(Supplied records begins)
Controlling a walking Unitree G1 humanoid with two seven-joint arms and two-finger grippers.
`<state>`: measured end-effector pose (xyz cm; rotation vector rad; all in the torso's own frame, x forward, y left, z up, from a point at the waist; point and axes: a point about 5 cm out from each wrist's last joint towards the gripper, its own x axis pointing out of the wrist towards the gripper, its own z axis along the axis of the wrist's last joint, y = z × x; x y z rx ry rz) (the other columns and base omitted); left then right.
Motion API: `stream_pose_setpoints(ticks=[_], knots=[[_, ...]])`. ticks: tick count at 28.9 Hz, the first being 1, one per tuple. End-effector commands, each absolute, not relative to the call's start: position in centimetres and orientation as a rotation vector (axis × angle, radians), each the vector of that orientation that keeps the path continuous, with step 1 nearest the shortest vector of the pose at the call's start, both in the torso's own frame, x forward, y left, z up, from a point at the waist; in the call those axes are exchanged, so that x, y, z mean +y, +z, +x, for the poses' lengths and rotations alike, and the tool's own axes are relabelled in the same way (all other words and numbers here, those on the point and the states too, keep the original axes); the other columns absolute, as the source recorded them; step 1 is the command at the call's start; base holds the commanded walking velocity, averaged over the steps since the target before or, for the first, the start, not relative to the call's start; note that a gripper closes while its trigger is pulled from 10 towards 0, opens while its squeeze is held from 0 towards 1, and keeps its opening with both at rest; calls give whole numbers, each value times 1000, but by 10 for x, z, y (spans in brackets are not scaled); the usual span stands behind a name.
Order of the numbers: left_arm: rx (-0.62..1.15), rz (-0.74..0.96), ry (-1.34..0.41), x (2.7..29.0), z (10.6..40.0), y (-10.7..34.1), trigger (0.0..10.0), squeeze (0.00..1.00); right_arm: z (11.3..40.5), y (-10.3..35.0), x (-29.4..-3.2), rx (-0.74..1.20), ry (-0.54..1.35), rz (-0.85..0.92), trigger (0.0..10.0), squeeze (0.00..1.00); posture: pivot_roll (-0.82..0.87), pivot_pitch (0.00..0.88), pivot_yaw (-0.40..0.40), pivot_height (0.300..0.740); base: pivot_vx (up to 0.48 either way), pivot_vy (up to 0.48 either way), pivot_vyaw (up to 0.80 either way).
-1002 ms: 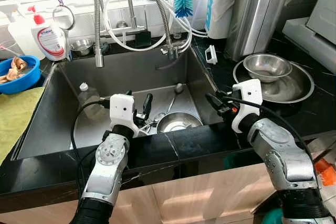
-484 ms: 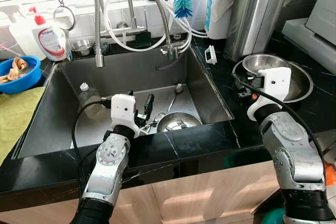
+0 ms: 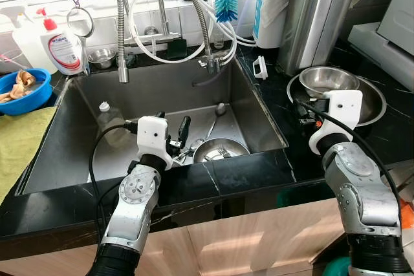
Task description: Kitchen organization
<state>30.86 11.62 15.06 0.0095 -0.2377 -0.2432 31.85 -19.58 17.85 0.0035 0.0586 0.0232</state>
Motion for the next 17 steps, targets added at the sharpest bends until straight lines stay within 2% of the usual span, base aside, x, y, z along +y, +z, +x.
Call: stream_pose_setpoints(ticks=[1, 17], knots=[[-221, 35, -231, 121, 311, 149, 10000, 0, 319, 177, -197, 71, 13, 28, 10000, 0, -116, 0, 74, 740, 0, 0, 0], [-215, 38, -232, 120, 312, 149, 10000, 0, 315, 176, -201, 79, -64, 45, 10000, 0, -122, 0, 80, 740, 0, 0, 0]])
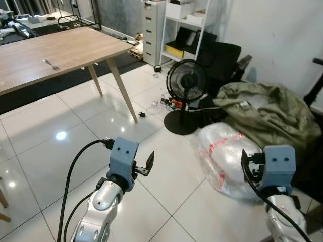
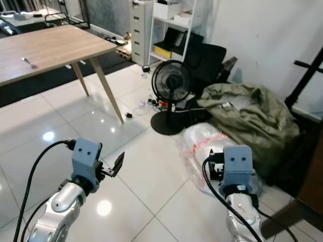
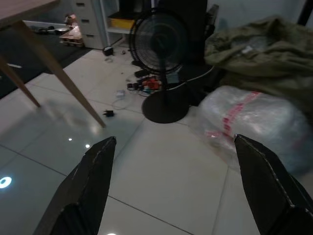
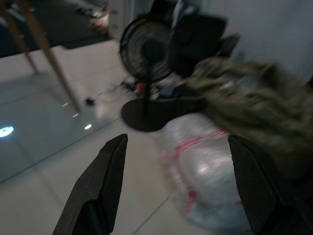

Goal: Setting the table

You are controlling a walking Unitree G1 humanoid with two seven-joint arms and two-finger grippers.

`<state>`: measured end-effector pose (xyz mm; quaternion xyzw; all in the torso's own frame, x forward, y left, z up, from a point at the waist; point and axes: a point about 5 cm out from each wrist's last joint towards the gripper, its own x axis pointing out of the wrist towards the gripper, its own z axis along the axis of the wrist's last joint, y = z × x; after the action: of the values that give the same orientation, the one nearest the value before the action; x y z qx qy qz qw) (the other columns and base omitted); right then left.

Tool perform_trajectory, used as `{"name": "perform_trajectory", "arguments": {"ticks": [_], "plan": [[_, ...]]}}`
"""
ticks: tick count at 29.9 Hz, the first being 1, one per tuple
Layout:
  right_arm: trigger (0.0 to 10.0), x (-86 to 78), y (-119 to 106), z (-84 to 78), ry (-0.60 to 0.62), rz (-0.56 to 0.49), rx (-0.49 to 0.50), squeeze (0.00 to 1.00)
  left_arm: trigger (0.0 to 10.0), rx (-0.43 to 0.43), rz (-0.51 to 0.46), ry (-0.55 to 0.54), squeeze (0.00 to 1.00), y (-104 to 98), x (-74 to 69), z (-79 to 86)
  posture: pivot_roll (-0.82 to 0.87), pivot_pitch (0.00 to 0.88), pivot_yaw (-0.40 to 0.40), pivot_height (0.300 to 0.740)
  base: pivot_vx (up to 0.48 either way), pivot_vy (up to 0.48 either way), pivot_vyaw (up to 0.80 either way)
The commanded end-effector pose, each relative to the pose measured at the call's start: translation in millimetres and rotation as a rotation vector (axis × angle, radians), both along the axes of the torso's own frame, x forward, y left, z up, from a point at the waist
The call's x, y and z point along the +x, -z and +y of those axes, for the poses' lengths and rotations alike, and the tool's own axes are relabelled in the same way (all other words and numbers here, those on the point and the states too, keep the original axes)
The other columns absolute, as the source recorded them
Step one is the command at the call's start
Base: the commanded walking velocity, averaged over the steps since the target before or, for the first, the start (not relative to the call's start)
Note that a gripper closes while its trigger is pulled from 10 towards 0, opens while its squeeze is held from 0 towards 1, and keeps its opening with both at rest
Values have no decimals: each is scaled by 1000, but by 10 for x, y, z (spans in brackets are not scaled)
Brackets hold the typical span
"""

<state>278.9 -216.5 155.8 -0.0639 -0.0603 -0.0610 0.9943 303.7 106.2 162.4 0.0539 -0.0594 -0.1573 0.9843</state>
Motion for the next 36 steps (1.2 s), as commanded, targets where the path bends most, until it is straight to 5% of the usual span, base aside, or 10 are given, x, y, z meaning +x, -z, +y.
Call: {"name": "perform_trajectory", "arguments": {"ticks": [1, 10, 28, 36], "plan": [[10000, -27, 38, -65, 9, 9, 17, 0, 10000, 7, -3, 22, 0, 12, -4, -49, -22, 103, 95, 740, 480, 0, 0], [10000, -21, -3, -58, -25, -21, 90, 0, 10000, 13, -28, 0, 0, -31, 46, -20, -26, 98, 101, 740, 480, 0, 0], [10000, 54, -86, 27, -99, -43, 77, 0, 10000, 0, -31, -47, 0, -17, 48, 43, -9, 101, 81, 740, 480, 0, 0], [10000, 87, -128, 21, -101, -58, 94, 0, 10000, -1, -32, -59, 0, -15, 45, 58, -4, 102, 78, 740, 480, 0, 636]]}}
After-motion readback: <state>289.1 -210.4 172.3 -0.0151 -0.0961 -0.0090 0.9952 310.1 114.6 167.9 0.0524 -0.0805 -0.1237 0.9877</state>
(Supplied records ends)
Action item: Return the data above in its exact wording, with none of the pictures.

Response:
Controlling a walking Unitree G1 humanoid with two seven-joint arms and two-finger grippers.
`<state>`: measured end-effector pose (xyz cm; rotation vector rad; all in the torso's own frame, x forward, y left, z up, from a point at the waist; point and axes: a point about 5 cm out from each wrist's last joint towards the gripper, its own x axis pointing out of the wrist towards the gripper, its own z axis along the axis of the wrist's last joint, y = z × x; x y z rx ry rz) (the other columns and base omitted); left then right.
Motion API: `stream_pose_setpoints(ticks=[_], knots=[[_, ...]])`. ticks: tick count at 28.9 Hz, the first being 1, one per tuple. End-effector commands, each absolute, not relative to the call's start: position in centimetres and orientation as a rotation vector (axis × angle, radians), each the vector of that orientation that keeps the path continuous, with step 1 nearest the shortest vector of the pose at the call's start, both in the torso's own frame, x forward, y left, z up, from a point at the waist; in the call those axes are exchanged, so that x, y, z mean +y, +z, +x, for the poses' lengths and rotations alike, and the tool's own axes are relabelled in the same way (all other words and numbers here, those on the point and the states too, keep the original axes); the other columns absolute, as the source recorded them; step 1 is the command at the call's start; base holds the commanded walking velocity, averaged over the steps since the target before or, for the first, the start, not relative to the call's start; note that a gripper closes while its trigger is pulled from 10 towards 0, opens while its squeeze is held from 0 towards 1, and keeps its opening with both at rest; calls give whole numbers, each value times 1000, but by 10 for x, z, y (spans in brackets are not scaled); the usual span stands behind a name.
Order of the numbers: left_arm: rx (-0.62..1.15), rz (-0.74..0.96), ry (-1.34..0.41), x (2.7..29.0), z (10.6..40.0), y (-10.7..34.1), trigger (0.0..10.0), squeeze (0.00..1.00); right_arm: z (11.3..40.5), y (-10.3..35.0), x (-29.4..-3.2), rx (-0.74..1.20), ry (-0.54..1.35), rz (-0.85..0.92), trigger (0.0..10.0), squeeze (0.00..1.00); posture: pivot_roll (-0.82..0.87), pivot_pitch (0.00..0.88), pivot_yaw (-0.40..0.40), pivot_height (0.300..0.740); base: pivot_vx (up to 0.48 either way), pivot_vy (up to 0.48 either way), pivot_vyaw (up to 0.80 either way).
-1002 ms: 
-484 ms: 
+0 ms: 
Task description: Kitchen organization
<state>30.86 11.62 15.06 0.0095 -0.2377 -0.2432 31.85 -19.58 17.85 0.0035 0.0586 0.0232</state>
Motion for the next 17 steps, targets added at the sharpest bends until straight lines stay within 2% of the usual span, base aside, x, y, z along +y, +z, +x.
Call: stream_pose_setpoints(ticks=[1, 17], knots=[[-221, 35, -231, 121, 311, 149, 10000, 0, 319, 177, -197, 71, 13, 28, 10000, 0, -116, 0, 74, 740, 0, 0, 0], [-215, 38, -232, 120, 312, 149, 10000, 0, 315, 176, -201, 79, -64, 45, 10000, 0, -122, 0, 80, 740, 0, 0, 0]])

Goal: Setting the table

You are controlling a walking Unitree G1 humanoid with two seven-joint arms and two-finger grippers.

`<state>`: measured end-effector pose (xyz mm; quaternion xyzw; all in the torso's own frame, x forward, y left, z up, from a point at the waist; point and axes: a point about 5 cm out from each wrist's last joint towards the gripper, its own x axis pointing out of the wrist towards the gripper, its own z axis along the axis of the wrist's last joint, y = z × x; after the action: of the values that give the same orientation, the one nearest the value before the action; x y z qx qy qz qw) (the other columns and base omitted); right then left.

Tool perform_trajectory, used as `{"name": "perform_trajectory", "arguments": {"ticks": [_], "plan": [[_, ...]]}}`
"""
ticks: tick count at 29.9 Hz, the first being 1, one per tuple
Layout:
  right_arm: trigger (0.0 to 10.0), x (-86 to 78), y (-119 to 106), z (-84 to 78), ry (-0.60 to 0.62), rz (-0.56 to 0.49), rx (-0.49 to 0.50), squeeze (0.00 to 1.00)
  left_arm: trigger (0.0 to 10.0), rx (-0.43 to 0.43), rz (-0.51 to 0.46), ry (-0.55 to 0.54), squeeze (0.00 to 1.00), y (-104 to 98), x (-74 to 69), z (-79 to 86)
  posture: pivot_roll (-0.82 to 0.87), pivot_pitch (0.00 to 0.88), pivot_yaw (-0.40 to 0.40), pivot_height (0.300 to 0.740)
  base: pivot_vx (up to 0.48 either way), pivot_vy (up to 0.48 either way), pivot_vyaw (up to 0.80 either way)
The commanded end-effector pose, each relative to the pose measured at the call's start: translation in millimetres and rotation as a rotation vector (axis × angle, radians), both along the axes of the torso's own frame, x forward, y left, z up, from a point at the waist
The call's x, y and z point along the +x, -z and +y of those axes, for the poses' lengths and rotations alike, and the tool's own axes are relabelled in the same way (all other words and numbers here, those on the point and the states too, keep the original axes)
The other columns absolute, as the source recorded them
Step one is the command at the call's start
Base: the commanded walking velocity, averaged over the steps since the target before or, for the first, the start (not relative to the call's start)
Note that a gripper closes while its trigger is pulled from 10 towards 0, opens while its squeeze is held from 0 towards 1, and keeps its opening with both at rest
Values have no decimals: each is scaled by 1000, but by 10 for x, y, z (spans in brackets are not scaled)
Brackets hold the typical span
"""

<state>278.9 -216.5 155.8 -0.0639 -0.0603 -0.0610 0.9943 303.7 106.2 162.4 0.0539 -0.0594 -0.1573 0.9843</state>
Motion for the next 36 steps (1.2 s), as commanded, targets where the path bends most, until it is straight to 5% of the usual span, base aside, or 10 are given, x, y, z meaning +x, -z, +y.
Call: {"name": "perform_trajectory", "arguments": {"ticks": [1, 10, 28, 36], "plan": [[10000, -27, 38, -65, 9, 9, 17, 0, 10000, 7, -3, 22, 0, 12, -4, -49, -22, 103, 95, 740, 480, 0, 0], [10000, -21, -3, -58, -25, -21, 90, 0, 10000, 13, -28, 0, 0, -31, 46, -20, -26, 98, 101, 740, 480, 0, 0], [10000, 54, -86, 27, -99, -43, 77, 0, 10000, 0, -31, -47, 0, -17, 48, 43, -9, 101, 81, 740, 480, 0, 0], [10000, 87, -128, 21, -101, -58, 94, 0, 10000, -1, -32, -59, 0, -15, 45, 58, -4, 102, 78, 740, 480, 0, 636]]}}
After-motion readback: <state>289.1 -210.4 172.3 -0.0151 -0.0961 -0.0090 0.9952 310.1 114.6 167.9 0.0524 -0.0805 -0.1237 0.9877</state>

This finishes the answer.